Stored data:
====

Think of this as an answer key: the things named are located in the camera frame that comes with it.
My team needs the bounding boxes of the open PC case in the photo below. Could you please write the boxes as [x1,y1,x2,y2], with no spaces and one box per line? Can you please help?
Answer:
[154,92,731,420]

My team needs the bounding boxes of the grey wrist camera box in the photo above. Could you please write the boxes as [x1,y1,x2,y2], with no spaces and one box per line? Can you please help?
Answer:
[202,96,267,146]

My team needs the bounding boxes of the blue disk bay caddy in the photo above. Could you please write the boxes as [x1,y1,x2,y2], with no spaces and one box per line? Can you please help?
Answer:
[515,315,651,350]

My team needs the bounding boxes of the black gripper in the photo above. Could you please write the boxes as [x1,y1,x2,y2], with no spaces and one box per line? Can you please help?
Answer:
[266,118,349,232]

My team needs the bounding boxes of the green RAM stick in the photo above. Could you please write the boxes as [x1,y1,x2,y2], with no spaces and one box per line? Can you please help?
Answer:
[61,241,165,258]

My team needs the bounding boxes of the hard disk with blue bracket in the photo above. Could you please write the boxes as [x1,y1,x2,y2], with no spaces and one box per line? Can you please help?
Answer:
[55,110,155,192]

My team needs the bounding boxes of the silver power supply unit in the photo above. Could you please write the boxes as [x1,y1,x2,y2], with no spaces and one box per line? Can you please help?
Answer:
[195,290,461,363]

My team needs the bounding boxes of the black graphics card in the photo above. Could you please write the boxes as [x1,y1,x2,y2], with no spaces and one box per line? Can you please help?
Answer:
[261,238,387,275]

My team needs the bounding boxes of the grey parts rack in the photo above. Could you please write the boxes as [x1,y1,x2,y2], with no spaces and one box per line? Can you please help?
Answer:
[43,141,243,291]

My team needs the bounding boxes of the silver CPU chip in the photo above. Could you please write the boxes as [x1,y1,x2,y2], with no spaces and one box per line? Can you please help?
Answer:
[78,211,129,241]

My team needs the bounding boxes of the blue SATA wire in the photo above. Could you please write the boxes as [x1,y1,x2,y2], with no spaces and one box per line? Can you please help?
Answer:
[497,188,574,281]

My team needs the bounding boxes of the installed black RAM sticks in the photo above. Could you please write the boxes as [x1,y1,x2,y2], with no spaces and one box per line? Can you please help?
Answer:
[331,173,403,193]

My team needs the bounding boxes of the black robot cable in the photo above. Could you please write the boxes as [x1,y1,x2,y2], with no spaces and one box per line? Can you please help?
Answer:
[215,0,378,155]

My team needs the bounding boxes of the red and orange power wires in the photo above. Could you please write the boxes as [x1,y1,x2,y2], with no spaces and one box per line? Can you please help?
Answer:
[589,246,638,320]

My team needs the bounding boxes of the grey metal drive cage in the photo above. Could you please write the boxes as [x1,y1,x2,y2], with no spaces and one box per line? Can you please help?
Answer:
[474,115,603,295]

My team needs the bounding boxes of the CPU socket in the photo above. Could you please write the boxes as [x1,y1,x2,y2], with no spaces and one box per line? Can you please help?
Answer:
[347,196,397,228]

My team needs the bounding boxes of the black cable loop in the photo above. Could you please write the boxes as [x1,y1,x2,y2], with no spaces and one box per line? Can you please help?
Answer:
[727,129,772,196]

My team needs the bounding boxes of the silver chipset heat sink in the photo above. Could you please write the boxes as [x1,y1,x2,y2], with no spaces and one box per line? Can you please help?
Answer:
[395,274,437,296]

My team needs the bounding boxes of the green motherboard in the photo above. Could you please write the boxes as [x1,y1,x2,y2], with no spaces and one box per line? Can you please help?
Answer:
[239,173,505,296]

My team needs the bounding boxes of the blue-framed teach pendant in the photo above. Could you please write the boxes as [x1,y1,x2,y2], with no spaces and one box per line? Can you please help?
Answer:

====

Exercise: Retype each line of the data exactly as it reads.

Result for this task:
Think of this as an answer key: the things named are located in the camera frame that comes with it.
My team needs the bounding boxes of the open PC case in the photo below. Could you please write the boxes as [x1,y1,x2,y2], with no spaces and one box per line? Can you please help?
Answer:
[154,92,731,420]

My team needs the bounding boxes of the grey wrist camera box in the photo above. Could you please write the boxes as [x1,y1,x2,y2], with no spaces and one box per line? Can you please help?
Answer:
[202,96,267,146]

My team needs the bounding boxes of the blue disk bay caddy in the photo above. Could you please write the boxes as [x1,y1,x2,y2], with no spaces and one box per line? Can you please help?
Answer:
[515,315,651,350]

My team needs the bounding boxes of the black gripper in the photo above. Could you please write the boxes as [x1,y1,x2,y2], with no spaces and one box per line? Can you please help?
Answer:
[266,118,349,232]

My team needs the bounding boxes of the green RAM stick in the photo above. Could you please write the boxes as [x1,y1,x2,y2], with no spaces and one box per line? Can you please help?
Answer:
[61,241,165,258]

My team needs the bounding boxes of the hard disk with blue bracket in the photo above. Could you please write the boxes as [x1,y1,x2,y2], with no spaces and one box per line? Can you please help?
Answer:
[55,110,155,192]

My team needs the bounding boxes of the silver power supply unit in the photo above. Could you please write the boxes as [x1,y1,x2,y2], with no spaces and one box per line? Can you please help?
Answer:
[195,290,461,363]

My team needs the bounding boxes of the black graphics card in the photo above. Could you please write the boxes as [x1,y1,x2,y2], with no spaces and one box per line? Can you please help?
Answer:
[261,238,387,275]

My team needs the bounding boxes of the grey parts rack in the photo above. Could you please write the boxes as [x1,y1,x2,y2], with no spaces and one box per line? Can you please help?
Answer:
[43,141,243,291]

My team needs the bounding boxes of the silver CPU chip in the photo above. Could you please write the boxes as [x1,y1,x2,y2], with no spaces and one box per line? Can you please help?
Answer:
[78,211,129,241]

My team needs the bounding boxes of the blue SATA wire in the photo above. Could you please write the boxes as [x1,y1,x2,y2], with no spaces and one box per line? Can you please help?
Answer:
[497,188,574,281]

My team needs the bounding boxes of the installed black RAM sticks in the photo above. Could you please write the boxes as [x1,y1,x2,y2], with no spaces and one box per line? Can you please help?
Answer:
[331,173,403,193]

My team needs the bounding boxes of the black robot cable in the photo above. Could you please write the boxes as [x1,y1,x2,y2], with no spaces and one box per line? Can you please help?
Answer:
[215,0,378,155]

My team needs the bounding boxes of the red and orange power wires in the photo above. Could you please write the boxes as [x1,y1,x2,y2], with no spaces and one box per line? Can you please help?
Answer:
[589,246,638,320]

My team needs the bounding boxes of the grey metal drive cage in the photo above. Could you please write the boxes as [x1,y1,x2,y2], with no spaces and one box per line? Can you please help?
Answer:
[474,115,603,295]

My team needs the bounding boxes of the CPU socket in the photo above. Could you please write the boxes as [x1,y1,x2,y2], with no spaces and one box per line? Can you please help?
Answer:
[347,196,397,228]

My team needs the bounding boxes of the black cable loop in the photo above. Could you please write the boxes as [x1,y1,x2,y2], with no spaces and one box per line? Can you please help?
Answer:
[727,129,772,196]

My team needs the bounding boxes of the silver chipset heat sink in the photo above. Could you please write the boxes as [x1,y1,x2,y2], with no spaces and one box per line? Can you please help?
Answer:
[395,274,437,296]

My team needs the bounding boxes of the green motherboard in the photo above. Could you please write the boxes as [x1,y1,x2,y2], with no spaces and one box per line? Can you please help?
Answer:
[239,173,505,296]

My team needs the bounding boxes of the blue-framed teach pendant in the photo above. Could you please write the boxes as [x1,y1,x2,y2], with no spaces and one box per line? Can you please help?
Answer:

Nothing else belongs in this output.